Academic background
- Education: Pennsylvania State University; University of Pennsylvania

Academic work
- Discipline: Physical anthropology

= Janet Monge =

American anthropologist and curator

Janet Monge is an American physical anthropologist who was the keeper and curator of the physical anthropology section at the Penn Museum, the associate director and Manager of the Penn Museum Casting Program, and Adjunct Associate Professor at the University of Pennsylvania. Philadelphia Magazine named Monge "Best Museum Curator" in 2014. Monge's work covers nearly the entire spectrum of biological anthropology from paleoanthropology to forensic anthropology. Her research interests include human evolution, human skeletal biology, bioarchaeology, and life-history/paleodemography. Monge contributed to the analysis of the burnt remains of the 1985 MOVE bombing victims, and drew criticism that she had used remains from the bombing without the family's knowledge or consent. Monge had left her position at Penn by December 2023.

== Life and career ==
Monge earned her doctorate at the University of Pennsylvania in 1991. During her PhD, she was hired to analyze the burned remains of the MOVE-bombing victims. However, she reached different conclusions about some remains' identities than the city's special commission on MOVE. Since then, she has volunteered her service on a variety of forensic cases in Philadelphia. Despite her forensic skills, Monge's main work actually focuses on several topics including the preservation and accessibility of Computed Tomography (CT) datasets, traditional radiology, human dental micro-anatomy, and production and distribution of high quality fossil casts.

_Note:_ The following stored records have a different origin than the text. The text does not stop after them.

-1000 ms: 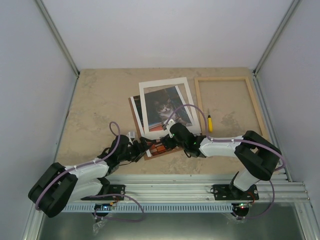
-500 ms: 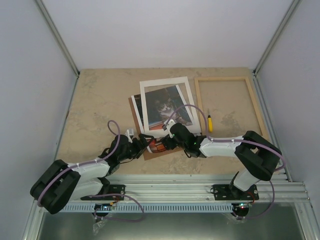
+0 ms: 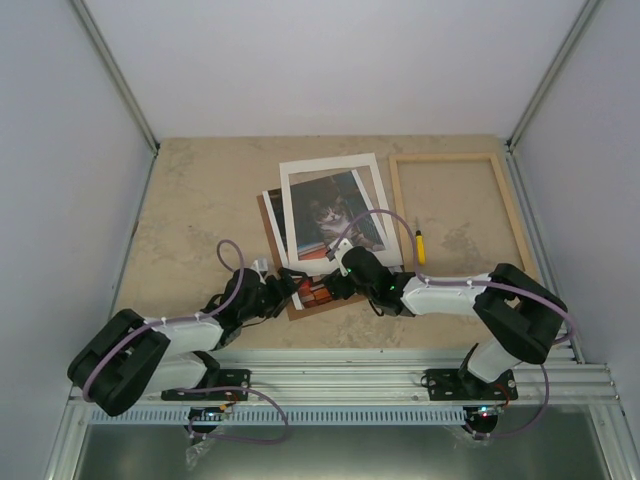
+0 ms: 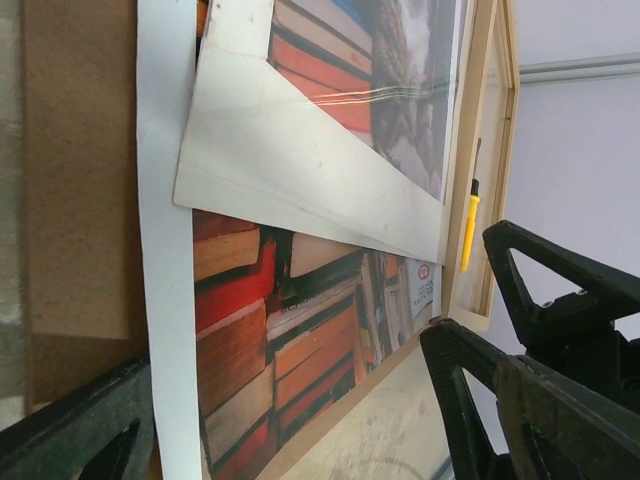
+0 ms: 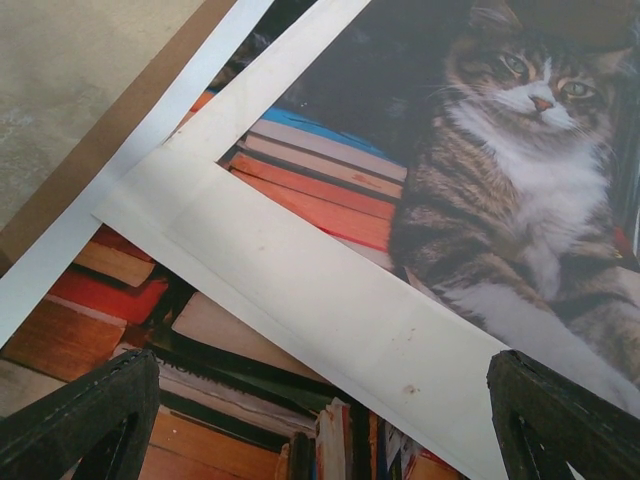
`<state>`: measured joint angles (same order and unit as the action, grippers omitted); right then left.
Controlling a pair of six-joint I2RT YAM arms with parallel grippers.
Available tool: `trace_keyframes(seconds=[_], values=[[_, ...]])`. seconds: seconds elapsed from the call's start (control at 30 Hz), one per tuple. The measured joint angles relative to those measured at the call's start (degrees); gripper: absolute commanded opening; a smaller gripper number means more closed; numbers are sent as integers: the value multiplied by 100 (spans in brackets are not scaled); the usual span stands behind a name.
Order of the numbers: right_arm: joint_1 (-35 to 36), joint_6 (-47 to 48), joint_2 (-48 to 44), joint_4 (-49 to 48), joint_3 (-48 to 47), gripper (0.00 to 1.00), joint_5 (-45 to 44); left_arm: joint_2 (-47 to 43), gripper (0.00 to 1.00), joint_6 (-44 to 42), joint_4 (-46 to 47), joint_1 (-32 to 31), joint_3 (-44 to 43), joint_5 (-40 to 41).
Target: Take the photo out of the frame
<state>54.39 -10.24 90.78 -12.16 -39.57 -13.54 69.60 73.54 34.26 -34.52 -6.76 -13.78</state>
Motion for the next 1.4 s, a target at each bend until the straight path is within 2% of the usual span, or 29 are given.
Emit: trace_keyframes(seconds=[0.23, 0.7, 1.17, 1.3, 1.4], values=[[0, -11, -22, -26, 2, 90, 0, 155, 83, -50, -28, 0, -92, 103], [0, -35, -118, -96, 76, 90, -17, 1099, 64, -59, 684, 0, -339, 90], [0, -35, -195, -111, 96, 90, -26, 1320, 9, -162, 656, 0, -365, 170], [0, -35, -249, -109, 98, 90, -37, 975, 1, -199, 341, -7, -350, 260], [0, -33, -295, -111, 98, 90, -42, 555, 0, -243, -11, -9, -337, 358]])
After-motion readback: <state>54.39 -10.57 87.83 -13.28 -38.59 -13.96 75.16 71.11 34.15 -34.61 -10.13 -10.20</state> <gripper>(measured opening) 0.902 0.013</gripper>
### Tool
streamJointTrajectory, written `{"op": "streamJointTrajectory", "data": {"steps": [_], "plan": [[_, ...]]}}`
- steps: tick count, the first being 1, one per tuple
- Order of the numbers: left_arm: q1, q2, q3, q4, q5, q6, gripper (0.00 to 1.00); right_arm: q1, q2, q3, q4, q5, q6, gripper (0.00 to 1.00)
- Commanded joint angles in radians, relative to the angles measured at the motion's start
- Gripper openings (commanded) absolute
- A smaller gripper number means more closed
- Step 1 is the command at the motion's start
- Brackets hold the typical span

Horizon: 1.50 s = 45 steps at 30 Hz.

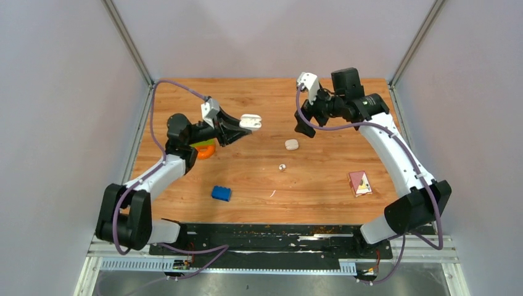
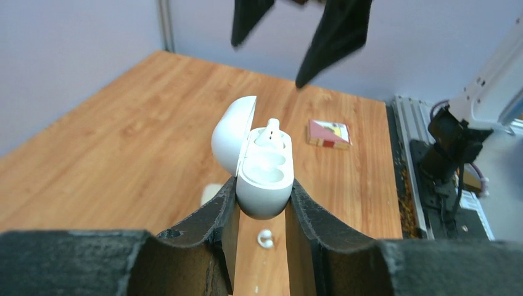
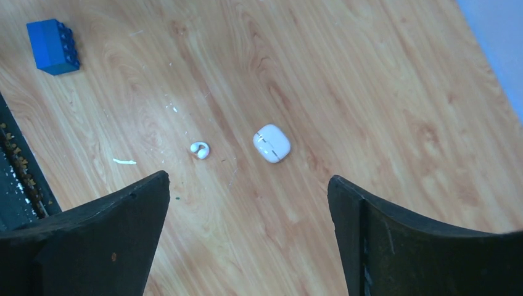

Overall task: Insert the wireless bluetooth earbuds into the charging case
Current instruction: Pick up the earbud from the center of the board.

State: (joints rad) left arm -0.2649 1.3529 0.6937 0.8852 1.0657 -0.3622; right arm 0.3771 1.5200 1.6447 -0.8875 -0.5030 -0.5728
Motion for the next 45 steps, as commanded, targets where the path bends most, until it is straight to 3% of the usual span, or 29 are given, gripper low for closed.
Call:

As the associate director and Manager of the Casting Program, Monge oversees 3000 molds and casts representing fossils from every phase of human evolution. Her non-profit efforts ensure museums and universities around the world have access to unique specimens. She also travels worldwide to mold recently excavated fossils to include in the collection. Monge has also received a $1.7 million grant from the National Science Foundation to curate a human evolution exhibit at the Penn Museum titled "HUMAN EVOLUTION: THE FIRST 200 MILLION YEARS". The exhibit ran from 2011 to 2017 when the Penn Museum began preparing for a series of large renovations.

In addition to her research at the Penn Museum, Monge continues to conduct fieldwork. She actively excavates along the Swahili cost of Kenya. Her previous fieldwork included sites in Europe and Australia. In the United States, Monge's work has included high-profile studies of serial killer H. H. Holmes and the Duffy's Cut mass grave site. Recently, Monge contributed to the largest-ever ancient DNA study illuminating millennia of prehistory in South and Central Asia which was published in 2019.

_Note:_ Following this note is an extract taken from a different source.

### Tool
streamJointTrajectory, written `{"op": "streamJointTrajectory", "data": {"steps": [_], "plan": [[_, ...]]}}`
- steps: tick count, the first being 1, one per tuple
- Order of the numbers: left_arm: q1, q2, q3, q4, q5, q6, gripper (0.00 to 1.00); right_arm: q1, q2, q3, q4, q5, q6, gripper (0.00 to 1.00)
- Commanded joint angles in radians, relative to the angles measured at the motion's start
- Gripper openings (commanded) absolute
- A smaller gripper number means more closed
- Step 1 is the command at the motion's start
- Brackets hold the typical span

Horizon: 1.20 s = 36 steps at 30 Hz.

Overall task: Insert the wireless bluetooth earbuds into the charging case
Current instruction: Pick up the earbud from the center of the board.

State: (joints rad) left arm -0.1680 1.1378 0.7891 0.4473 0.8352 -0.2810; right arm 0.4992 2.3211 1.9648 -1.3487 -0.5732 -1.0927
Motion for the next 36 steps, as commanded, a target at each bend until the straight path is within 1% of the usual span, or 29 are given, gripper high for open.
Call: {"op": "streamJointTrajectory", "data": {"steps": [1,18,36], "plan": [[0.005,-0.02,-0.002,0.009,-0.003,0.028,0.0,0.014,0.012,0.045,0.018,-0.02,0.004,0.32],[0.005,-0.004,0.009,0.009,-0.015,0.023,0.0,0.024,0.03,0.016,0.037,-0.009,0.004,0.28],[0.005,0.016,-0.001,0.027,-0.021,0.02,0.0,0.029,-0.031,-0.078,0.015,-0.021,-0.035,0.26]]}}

Monge has appeared in two documentaries: Secrets of the Underground (part of America's Buried Massacre series) and Egypt's Ten Greatest Discoveries. She also contributed to the Nova episode "Neanderthals on Trial".

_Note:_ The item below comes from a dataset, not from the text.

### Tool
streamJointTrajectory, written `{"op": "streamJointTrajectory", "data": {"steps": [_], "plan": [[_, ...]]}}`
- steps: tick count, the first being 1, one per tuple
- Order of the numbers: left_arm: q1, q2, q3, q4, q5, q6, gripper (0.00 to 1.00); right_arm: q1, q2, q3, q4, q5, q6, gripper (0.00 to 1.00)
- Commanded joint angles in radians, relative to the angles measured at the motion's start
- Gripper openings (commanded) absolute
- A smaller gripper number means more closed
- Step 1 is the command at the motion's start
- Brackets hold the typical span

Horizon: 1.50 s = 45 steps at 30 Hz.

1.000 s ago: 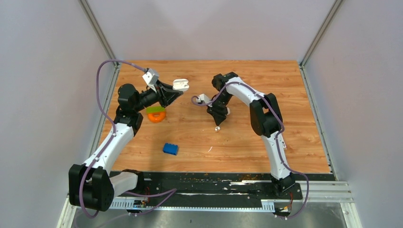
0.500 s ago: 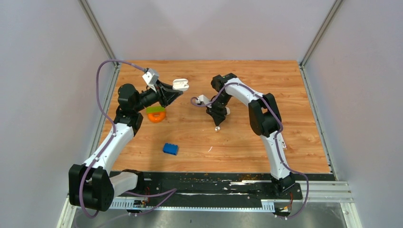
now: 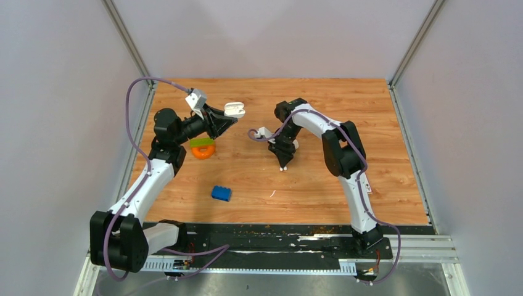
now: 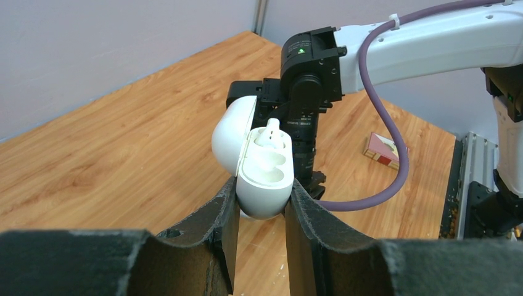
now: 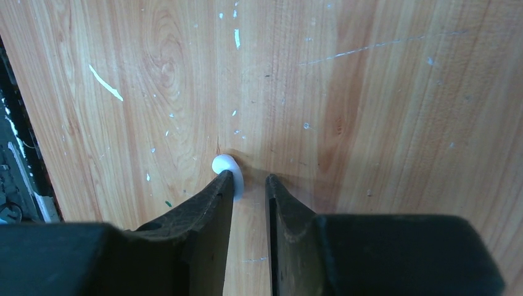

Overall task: Insert the wireless bluetooth earbuds into the charging case
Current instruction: Pick up the earbud from the center of the board, then place the earbud in the charging case.

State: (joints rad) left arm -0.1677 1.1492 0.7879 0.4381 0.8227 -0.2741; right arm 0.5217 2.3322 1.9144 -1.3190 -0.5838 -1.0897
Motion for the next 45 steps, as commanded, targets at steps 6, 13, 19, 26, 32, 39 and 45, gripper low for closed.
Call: {"op": "streamJointTrajectory", "data": {"steps": [6,13,19,26,32,39,45], "plan": [[0.005,0.008,-0.008,0.044,-0.014,0.014,0.0,0.006,-0.056,-0.045,-0.069,-0.057,-0.068,0.15],[0.005,0.012,-0.022,0.06,-0.017,0.005,0.0,0.005,-0.068,-0.031,-0.083,-0.058,-0.061,0.04],[0.004,0.015,-0.028,0.071,-0.019,0.006,0.0,-0.007,-0.189,-0.016,-0.111,-0.049,-0.048,0.01],[0.004,0.058,-0.047,0.167,0.009,-0.028,0.0,-0.044,-0.451,-0.05,-0.151,-0.121,-0.093,0.01],[-0.031,0.082,-0.09,0.234,0.134,0.024,0.0,-0.035,-0.566,0.055,-0.16,-0.241,0.015,0.0],[-0.119,0.079,-0.151,0.226,0.217,0.183,0.0,0.059,-0.512,0.298,-0.165,-0.208,0.152,0.0],[-0.15,0.102,-0.114,0.153,0.246,0.326,0.0,0.16,-0.463,0.413,-0.21,-0.095,0.14,0.0]]}}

Her work on with the remains of the MOVE bombing victims has been criticised by activists and academics, as well as descendents of the MOVE bombing victims. This led to the City of Philadelphia commissioning an independent review into the history and handling of the remains she worked with and the return of at least part of one set of remains to the families of one victim, although whether all of that persons remains have been returned, and whether the museum holds other remains of identified victims of the MOVE bombing was disputed. In November 2024, the Penn Museum announced that it had found remains of another MOVE bombing victim in its physical anthropology section.

Monge has filed civil lawsuits against the University of Pennsylvania, local papers and activists over their criticism of her handling of these remains.

== Selected publications ==
- Monge J, Kricun M, Radovcic J, Radovcic D, Mann A, Frayer DW. Fibrous dysplasia in a 120,000+ year old Neandertal from Krapina, Croatia. PLoS ONE. 2013;8(6), Art. #e64539. http://dx.doi.org/10.1371/journal.pone.0064539
- Monge, J. M., & Ruhli, F. (2015). The anatomy of the mummy: Mortuiviventes docent—When ancient mummies speak to modern doctors. The Anatomical Record, 298, 935–940.
- Thompson RC, Allam AH, Lombardi GP, Wann LS, Sutherland ML, Sutherland JD, Soliman MA, Frohlich B, Mininberg DT, Monge JM, Vallodolid CM, Cox SL, Abd El-Maksoud G, Badr I, Miyamoto MI, El-Halim Nur El-Din A, Narula J, Finch CE, Thomas GS: Atherosclerosis across 4000 years of human history: the Horus study of four ancient populations. Lancet. 2013, 381: 1211–1222.
- Lewis J. E. DeGusta D. Meyer M. R. Monge J. M. Mann A. E. Holloway R. L . 2011. The mismeasure of science: Stephen Jay Gould vs. Samuel George Morton on skulls and bias. PLoS Biology  9:e1001071, discussed in New York Times June 14, 2011.
- Weiner S, Monge J, Mann A (2008) Bipedalism and parturition: An evolutionary imperative for cesarean delivery? Clin Perinatol 35:469–478, ix.